Most standard templates cover:
- issue of shares to new shareholders
- duties of company officers and directors – who runs the company day to day
- how board and shareholders meetings take place and under what circumstances
- what level of shareholder approval is required for key matters
- shareholders’ rights and responsibilities
- rights of first refusal (ROFR) to buy the shares of shareholders who are selling to others
- shareholders’ rights to information and dividends
- how exit is managed – what happens when shareholders sell, die or otherwise leave the company
- restrictions on ownership of other competitor companies
- restrictions on passing on shares to others, or the rights that other incoming shareholders acquire
- jurisdiction – make sure your agreement is valid under the law of the UK (England and Wales, Scotland or Northern Ireland), and not elsewhere
When to put a shareholders agreement in place
Every agreement balances the interests of shareholders differently. As such, they are usually best drawn up when interests change, such as:
- when the company is started (on incorporation)
- when minority shareholders want greater influence on decisions that are important to them
- to protect a shareholder who has lent the company money
- on the appointment or termination of directors (perhaps those who are not founders)
as company strategy changes
The process for putting an agreement in place – how to do it
Putting a new shareholders agreement in place requires the approval of all company owners.
Drawing up a new agreement can be started by just one person, but eventually all owners will want to give input.
Note that the agreement is private between the shareholders. The directors do not have any involvement (unless they are also owners), and the agreement is not required to be filed publicly (such as at Companies House).
We find that the following process works well.
- One shareholder proposes to the others the structure of the new agreement (effectively summary points). He or she might use a template to identify the key points. Usually, using several templates works best.
- A working draft is circulated, and the other shareholders are requested to add any matters that may have been missed out. These newly incorporated points are usually those that are most important to each. It is a good idea to ask why they are being included.

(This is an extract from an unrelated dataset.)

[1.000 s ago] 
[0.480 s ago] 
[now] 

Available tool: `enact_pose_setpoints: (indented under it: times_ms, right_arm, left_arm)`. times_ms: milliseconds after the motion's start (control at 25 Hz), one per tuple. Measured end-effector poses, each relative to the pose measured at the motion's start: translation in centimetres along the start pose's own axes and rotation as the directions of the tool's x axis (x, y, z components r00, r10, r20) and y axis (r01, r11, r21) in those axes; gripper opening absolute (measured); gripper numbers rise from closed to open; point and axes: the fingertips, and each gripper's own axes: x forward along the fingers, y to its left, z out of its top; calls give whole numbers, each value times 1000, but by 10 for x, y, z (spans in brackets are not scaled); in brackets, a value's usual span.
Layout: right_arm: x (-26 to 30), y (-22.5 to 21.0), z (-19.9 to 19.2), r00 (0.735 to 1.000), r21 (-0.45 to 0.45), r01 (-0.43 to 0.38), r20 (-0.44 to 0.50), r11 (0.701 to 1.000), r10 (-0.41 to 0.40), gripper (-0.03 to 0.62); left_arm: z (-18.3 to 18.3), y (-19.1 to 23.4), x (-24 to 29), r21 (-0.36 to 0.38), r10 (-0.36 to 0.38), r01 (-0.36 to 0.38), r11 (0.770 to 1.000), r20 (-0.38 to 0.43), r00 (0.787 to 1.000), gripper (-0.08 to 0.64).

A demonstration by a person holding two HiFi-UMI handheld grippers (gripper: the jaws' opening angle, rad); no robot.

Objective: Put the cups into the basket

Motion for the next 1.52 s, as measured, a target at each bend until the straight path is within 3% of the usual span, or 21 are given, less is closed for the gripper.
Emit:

- The co-ordinating shareholder lists the changes that the others have made, such as “John Smith requests that if any decision about the appointment of additional directors to the board is done on a one person, one vote basis. This is because he feels that…”. Those changes are circulated.
- Negotiations can then take place between shareholders based on principled positions.
- The final summary of terms is written up and agreed.
- The agreement is drafted, using a template as the basis. Each point agreed in summary is checked to be included accurately and fully in the final document.
- The final document is circulated to the owners. Owners can then sign, or request further changes.
Shareholders do not need to call a meeting, or be together to sign. They can sign in private. However, it may be a good idea to insist on each signature being witnessed to ensure that the signature is that of the shareholder.
Some shareholder agreement template providers also offer a final document review service, either using in-house lawyers, or outsourcing the work to a “panel” firm.
Having your final document reviewed can provide much reassurance to all shareholders that the agreement is above board and does what it is supposed to do.
It is also much less expensive than asking a solicitor to draw up the document from scratch, and is a good alternative proposition if one of the shareholders wants a solicitor to be involved in the production of the document.